The new framework for innovation:
Has the time come to amend the regulation in Europe?
Madrid, 25th May 2009.
Ernst Lluch Auditorium
Carlos III Health Institute
Sinesio Delgado, 10
28029 – Madrid
Why does this matter?
In 1965, European companies developed 65% of new molecules marketed in the world. Forty-five years later that percentage had fallen to 33%, primarily in U.S.
Few analysts would last from the need to strengthen the competitiveness of the pharmaceutical industry in Europe to promote the attraction of innovative companies through tax incentives, improving the entry of the innovations that really worthwhile and laying the foundations for a scientific system of high quality. Of course, with the necessary financial stability of health policies of member states.
In the current model, the cooperation between EU member countries for the promotion of innovation is difficult. National governments control prices, and although there is a certain tendency towards homogenization, there is still a way to go. Transparency Directive in 1989 which provided guidelines for the pricing and reimbursement mechanisms at the national level is taking longer to become operational. Decisions remain opaque in most countries except the UK and Germany. The issue of parallel trade, but not considered legal in terms of economics and innovation seems to have no solution. The use of economic evaluation techniques to aid the fixing of prices is neglected in many EU countries to the field of good intentions.
Referred to Spain, the performance of innovation produced by institutions of higher education is still low, averaging 3.6 per university licenses a year, generating 45,000 € / year / college, compared to 11.2 at the European level , which generate 266,800 € / year / college, and 26.3 in the U.S., which in turn generate 7 million euros per year for each university. Moreover, the knowledge generated in R & D by the major Spanish companies is low compared to other EU countries.
Europe needs to emerge stronger from the deep economic crisis through the conviction and faith of its citizens in the benefits of integration. Our commitment to innovation as an engine of growth in a continent with few natural resources is imperative. Reinforce how much built in terms of social welfare requires robust and sustained economic growth, an improvement of the competitiveness of businesses and governments.

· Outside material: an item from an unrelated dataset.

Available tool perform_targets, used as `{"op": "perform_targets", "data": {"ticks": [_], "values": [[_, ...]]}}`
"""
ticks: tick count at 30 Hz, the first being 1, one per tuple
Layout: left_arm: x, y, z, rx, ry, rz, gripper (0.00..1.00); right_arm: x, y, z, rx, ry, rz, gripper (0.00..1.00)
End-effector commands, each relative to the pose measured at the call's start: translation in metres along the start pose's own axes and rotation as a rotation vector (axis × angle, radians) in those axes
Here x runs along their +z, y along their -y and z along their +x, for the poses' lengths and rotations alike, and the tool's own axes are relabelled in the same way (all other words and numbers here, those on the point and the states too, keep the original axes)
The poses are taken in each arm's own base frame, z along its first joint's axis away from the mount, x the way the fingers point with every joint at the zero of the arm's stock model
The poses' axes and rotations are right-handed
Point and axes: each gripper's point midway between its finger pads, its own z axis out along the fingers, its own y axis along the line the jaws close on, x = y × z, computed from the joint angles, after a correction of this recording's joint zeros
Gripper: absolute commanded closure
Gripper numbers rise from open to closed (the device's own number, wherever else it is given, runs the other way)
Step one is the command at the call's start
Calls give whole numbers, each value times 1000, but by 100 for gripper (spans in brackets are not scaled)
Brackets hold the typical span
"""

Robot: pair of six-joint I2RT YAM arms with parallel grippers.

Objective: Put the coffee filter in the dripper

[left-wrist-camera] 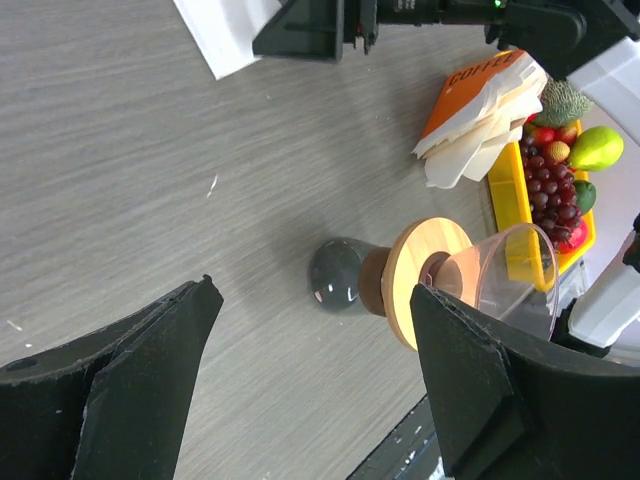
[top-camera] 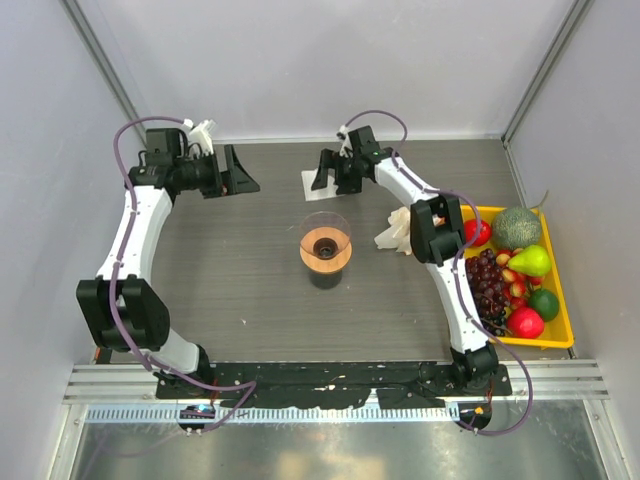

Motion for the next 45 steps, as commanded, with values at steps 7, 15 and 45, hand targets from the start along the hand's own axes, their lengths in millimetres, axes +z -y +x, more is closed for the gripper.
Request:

Lastly, the business environment can be managed so as to assist innovators to capture value of innovation. Management actions, whether from businesses large and small, can set the role of intellectual property and the technology to define the appropriate system architecture sector. There is no doubt that the future goals, strategy and resources, helping to determine the distribution of benefits from innovation. For example, a company that supports making public the sequences of human genes expressed, prevents the privatization of the genes that could block their future research goals, so it is not always the system design of appropriate means to strengthen intellectual property rights. These and other topics will be discussed in an open, relaxed and friendly as it has been doing the past four years.